GURWITCH: Lung cancer - what? It's a silent killer. So yes, COVID has saved my life. It's just this crazy irony that because of this pandemic, I found out that I have this life-threatening disease. When I say this, by the way, it still sounds like I'm talking about someone else.

DEL BARCO: Dealing with that through humor could be Gurwitch's next book. The former actress and TV host has written other comical memoirs about her marriage, about getting fired, about getting older. In this new book, she talks about inching toward 60 with an uncertain financial future. She realized her life was not going to look anything like Diane Keaton's fabulous character in the movie "Something's Gotta Give."

GURWITCH: My goodness. She's a middle-aged woman. She just happens to be the most successful playwright on Broadway. And she lives in a house at the Hamptons. This is when I actually started thinking about this book. You know, this is not the future that a lot of us thought in midlife. I mean, honestly, I never thought I'd have that kind of lavish future but just the stability.

DEL BARCO: She found that like a lot of people her age, on the cusp between baby boomers and Generation X, she was not prepared for retirement. To help pay the mortgage, Gurwitch decided to take in boarders. She rented out a room in her home.

GURWITCH: I think of myself as an acquired taste. You know, like, I'm not for everybody. So the idea of having roommates, you know (laughter), like at - you know, my 50s, I just - you know, I always had this image, like landlady, cigarette hanging out of her mouth. She's in a blousy house dress and stockings falling down and - you know?

The crazy thing is I do have a story in the book about my first tenant, a French gentleman. He taught me that ennui is just another word for, you're a bummer to be around. However (laughter), aside from that guy, I've had the best experiences bringing people into my life, sharing my home.
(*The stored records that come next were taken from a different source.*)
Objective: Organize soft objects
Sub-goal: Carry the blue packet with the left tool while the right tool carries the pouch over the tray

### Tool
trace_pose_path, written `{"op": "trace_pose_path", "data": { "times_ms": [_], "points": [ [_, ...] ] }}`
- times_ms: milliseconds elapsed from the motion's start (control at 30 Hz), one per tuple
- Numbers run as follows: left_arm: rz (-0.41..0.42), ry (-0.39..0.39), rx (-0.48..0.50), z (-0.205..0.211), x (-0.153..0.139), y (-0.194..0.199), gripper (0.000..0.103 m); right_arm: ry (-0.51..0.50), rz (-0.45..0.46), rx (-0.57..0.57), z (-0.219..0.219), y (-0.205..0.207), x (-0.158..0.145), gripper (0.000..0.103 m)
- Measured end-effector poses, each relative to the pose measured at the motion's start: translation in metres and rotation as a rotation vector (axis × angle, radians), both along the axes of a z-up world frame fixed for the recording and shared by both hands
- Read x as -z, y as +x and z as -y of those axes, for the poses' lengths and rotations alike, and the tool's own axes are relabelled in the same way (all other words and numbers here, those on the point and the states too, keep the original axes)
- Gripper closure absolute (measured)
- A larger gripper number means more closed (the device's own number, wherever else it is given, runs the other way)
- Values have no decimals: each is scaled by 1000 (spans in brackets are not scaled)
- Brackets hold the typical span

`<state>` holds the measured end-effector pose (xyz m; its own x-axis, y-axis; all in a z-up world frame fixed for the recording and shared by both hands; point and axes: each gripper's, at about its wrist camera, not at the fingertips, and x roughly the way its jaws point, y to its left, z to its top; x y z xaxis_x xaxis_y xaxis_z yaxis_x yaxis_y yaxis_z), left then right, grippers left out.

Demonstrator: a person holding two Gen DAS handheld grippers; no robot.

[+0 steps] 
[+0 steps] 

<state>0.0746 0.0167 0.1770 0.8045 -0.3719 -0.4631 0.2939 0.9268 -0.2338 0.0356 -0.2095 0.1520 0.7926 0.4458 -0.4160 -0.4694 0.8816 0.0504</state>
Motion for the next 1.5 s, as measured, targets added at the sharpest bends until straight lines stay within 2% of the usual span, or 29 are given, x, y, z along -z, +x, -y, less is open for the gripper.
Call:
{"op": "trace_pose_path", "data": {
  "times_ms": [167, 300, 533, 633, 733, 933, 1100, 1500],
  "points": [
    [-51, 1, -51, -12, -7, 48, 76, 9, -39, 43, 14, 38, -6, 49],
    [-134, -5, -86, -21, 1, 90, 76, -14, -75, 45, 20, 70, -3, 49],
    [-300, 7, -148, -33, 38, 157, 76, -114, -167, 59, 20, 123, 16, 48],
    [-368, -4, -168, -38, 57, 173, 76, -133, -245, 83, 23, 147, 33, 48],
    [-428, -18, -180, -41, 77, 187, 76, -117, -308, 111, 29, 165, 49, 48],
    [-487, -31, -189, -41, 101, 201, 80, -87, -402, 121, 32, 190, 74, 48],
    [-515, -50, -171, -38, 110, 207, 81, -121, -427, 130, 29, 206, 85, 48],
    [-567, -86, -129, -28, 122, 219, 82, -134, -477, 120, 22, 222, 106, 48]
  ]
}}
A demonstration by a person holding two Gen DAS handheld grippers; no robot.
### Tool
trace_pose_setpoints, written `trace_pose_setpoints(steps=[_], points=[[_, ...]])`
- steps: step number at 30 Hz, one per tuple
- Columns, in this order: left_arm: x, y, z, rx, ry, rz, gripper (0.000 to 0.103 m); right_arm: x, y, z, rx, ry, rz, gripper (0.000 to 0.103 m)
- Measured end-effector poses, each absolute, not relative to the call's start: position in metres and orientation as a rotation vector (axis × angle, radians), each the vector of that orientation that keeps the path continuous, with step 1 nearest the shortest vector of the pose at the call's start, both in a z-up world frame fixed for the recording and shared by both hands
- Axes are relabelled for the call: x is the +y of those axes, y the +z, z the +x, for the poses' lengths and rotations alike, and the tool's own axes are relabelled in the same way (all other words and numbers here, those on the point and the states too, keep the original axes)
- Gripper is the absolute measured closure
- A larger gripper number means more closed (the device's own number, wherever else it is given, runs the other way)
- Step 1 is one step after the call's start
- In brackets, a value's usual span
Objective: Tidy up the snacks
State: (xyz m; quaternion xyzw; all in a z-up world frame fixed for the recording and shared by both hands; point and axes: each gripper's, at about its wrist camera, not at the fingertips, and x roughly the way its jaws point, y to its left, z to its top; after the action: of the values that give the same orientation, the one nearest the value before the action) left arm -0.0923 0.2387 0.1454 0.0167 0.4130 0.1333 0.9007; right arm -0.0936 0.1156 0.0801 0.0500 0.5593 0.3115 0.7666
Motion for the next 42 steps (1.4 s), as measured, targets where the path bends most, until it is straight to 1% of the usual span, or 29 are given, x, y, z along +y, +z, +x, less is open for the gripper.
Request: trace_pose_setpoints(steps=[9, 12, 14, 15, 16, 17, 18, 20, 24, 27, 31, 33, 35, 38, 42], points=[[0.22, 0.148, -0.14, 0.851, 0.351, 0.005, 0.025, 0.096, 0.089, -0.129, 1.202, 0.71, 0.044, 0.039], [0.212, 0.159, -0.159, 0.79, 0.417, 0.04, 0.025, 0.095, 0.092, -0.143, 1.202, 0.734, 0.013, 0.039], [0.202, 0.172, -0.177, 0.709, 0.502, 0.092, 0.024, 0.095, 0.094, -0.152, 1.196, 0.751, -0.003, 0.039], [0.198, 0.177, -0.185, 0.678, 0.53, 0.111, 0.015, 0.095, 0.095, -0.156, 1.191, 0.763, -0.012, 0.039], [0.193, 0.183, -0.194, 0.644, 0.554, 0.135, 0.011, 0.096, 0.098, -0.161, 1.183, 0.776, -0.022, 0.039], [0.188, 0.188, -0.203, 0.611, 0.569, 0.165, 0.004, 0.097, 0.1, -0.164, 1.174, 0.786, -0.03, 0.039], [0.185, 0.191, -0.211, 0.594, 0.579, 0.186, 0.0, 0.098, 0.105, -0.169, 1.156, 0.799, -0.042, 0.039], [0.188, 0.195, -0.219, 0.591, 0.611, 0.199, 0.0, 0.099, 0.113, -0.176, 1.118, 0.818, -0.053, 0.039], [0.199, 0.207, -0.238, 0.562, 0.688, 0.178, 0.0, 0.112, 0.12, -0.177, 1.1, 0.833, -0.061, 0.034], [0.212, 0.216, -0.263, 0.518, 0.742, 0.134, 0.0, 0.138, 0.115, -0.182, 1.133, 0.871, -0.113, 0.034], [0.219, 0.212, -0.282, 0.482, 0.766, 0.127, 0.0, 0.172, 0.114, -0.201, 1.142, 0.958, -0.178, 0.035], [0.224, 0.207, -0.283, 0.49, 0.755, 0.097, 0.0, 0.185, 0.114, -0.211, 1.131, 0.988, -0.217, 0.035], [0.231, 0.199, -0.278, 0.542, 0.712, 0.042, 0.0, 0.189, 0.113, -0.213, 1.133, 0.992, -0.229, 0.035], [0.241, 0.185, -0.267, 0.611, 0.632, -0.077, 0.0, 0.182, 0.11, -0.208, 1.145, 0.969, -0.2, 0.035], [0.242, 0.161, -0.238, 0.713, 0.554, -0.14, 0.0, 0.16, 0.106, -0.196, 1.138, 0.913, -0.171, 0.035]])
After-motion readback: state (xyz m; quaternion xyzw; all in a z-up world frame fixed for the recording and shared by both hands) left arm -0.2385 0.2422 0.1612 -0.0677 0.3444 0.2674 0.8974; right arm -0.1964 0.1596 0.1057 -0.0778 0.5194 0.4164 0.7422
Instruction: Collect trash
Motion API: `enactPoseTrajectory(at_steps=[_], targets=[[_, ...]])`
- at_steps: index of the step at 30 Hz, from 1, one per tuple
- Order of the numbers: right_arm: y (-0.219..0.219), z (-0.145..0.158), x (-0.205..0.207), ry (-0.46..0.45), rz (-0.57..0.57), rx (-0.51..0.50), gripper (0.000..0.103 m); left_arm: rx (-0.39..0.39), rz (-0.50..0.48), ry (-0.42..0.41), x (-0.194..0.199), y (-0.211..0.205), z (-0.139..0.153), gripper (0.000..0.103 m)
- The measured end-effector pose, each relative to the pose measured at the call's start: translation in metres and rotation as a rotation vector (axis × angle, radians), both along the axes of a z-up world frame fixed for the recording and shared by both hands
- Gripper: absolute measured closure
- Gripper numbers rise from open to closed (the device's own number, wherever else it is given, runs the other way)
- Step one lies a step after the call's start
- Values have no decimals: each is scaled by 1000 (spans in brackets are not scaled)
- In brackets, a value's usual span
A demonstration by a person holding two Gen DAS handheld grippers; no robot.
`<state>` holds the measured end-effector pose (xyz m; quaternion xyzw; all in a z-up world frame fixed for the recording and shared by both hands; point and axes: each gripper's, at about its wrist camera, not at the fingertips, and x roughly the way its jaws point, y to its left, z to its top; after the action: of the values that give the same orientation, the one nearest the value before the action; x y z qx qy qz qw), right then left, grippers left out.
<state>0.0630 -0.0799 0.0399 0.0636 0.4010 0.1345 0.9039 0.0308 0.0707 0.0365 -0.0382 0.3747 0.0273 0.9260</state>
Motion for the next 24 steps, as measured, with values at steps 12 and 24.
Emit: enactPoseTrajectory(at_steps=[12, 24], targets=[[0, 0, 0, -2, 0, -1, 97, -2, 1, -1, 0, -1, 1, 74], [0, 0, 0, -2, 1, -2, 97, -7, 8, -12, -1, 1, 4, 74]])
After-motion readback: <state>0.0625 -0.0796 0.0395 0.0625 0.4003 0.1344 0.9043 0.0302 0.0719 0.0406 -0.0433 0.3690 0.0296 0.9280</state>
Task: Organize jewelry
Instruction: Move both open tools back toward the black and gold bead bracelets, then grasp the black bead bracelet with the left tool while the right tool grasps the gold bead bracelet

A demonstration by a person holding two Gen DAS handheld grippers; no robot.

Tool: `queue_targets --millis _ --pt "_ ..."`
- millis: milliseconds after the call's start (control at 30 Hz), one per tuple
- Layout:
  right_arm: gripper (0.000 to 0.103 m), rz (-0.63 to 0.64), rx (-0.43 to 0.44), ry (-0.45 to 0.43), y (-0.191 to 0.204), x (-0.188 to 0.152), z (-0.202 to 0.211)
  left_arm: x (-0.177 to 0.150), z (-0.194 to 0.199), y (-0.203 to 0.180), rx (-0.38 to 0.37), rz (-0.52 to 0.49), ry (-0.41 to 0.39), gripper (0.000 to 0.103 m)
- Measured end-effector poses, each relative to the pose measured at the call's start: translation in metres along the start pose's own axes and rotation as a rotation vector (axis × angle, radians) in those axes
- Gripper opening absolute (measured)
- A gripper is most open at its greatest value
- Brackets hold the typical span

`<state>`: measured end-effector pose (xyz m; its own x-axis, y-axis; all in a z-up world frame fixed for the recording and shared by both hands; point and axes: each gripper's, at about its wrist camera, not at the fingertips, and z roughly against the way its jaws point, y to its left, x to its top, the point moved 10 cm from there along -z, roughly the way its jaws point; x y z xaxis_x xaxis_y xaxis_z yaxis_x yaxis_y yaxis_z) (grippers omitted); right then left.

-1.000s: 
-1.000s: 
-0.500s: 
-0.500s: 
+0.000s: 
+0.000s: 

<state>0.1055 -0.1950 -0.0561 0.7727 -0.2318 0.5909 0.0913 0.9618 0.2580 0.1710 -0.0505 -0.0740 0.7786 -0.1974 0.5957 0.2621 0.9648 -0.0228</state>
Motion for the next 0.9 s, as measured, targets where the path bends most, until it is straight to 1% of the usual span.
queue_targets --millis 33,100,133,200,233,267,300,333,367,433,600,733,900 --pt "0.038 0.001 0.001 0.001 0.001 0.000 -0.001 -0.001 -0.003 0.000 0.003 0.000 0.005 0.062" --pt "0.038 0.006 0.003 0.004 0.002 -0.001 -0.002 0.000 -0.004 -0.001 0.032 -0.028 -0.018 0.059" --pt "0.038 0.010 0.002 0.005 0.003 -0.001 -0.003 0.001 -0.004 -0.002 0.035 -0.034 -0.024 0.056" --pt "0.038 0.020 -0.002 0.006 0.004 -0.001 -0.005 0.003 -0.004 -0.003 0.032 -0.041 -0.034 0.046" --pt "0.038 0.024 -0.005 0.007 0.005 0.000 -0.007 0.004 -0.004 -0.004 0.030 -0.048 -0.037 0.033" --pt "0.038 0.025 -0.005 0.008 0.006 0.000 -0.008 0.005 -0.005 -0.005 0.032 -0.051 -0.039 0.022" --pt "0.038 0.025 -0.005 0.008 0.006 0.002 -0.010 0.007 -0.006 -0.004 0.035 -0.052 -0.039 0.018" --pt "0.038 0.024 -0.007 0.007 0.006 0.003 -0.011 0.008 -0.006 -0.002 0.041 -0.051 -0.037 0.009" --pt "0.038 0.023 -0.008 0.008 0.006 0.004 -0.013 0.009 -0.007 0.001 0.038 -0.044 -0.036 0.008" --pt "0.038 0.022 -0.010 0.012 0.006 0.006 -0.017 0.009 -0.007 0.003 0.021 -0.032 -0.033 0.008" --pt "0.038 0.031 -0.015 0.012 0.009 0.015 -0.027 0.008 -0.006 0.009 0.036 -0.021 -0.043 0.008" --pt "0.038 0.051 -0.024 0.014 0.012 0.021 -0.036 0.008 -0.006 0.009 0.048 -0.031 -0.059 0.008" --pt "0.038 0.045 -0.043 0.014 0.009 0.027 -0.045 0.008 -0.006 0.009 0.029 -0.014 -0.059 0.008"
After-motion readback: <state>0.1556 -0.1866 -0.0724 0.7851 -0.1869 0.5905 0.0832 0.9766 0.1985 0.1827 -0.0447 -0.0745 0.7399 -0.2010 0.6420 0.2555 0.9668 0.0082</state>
DEL BARCO: That includes an endearing young couple she met through a program for homeless at-risk youth, also their pet bunny. In addition, Gurwitch writes about parenting her nonbinary child who's in recovery from addiction.

GURWITCH: There have been so many experience that have come with downward mobility. And I'm not saying financial insecurity is good or desirable, but there are silver linings.

DEL BARCO: Actress Andie MacDowell says she admires her friend Annabelle Gurwitch's sense of humor.

ANDIE MACDOWELL: She's original. And I think her writing is very endearing and funny and charming.

DEL BARCO: These days, Gurwitch says her health is stable. She's taking gene-targeted medication and getting regular scans. She recently filmed a role in a Jake Gyllenhaal movie. She continues to host a virtual writers room. And she co-hosts a weekly podcast that celebrates small triumphs.


DEL BARCO: In the latest episode of "Tiny Victories," one caller said she lost a button on her jacket.


UNIDENTIFIED PERSON: I sewed that button back on.

DEL BARCO: To cope with her new reality...


DEL BARCO: ...Gurwitch is comforted by a pair of kittens.


DEL BARCO: And with friends online, she's taken up the ukulele.

GURWITCH: (Singing) You are my sunshine, my only sunshine.

DEL BARCO: Annabelle Gurwitch is reinventing herself and finding her own tiny victories every day.

Mandalit Del Barco, NPR News.

GURWITCH: (Singing) Please don't take my sunshine away.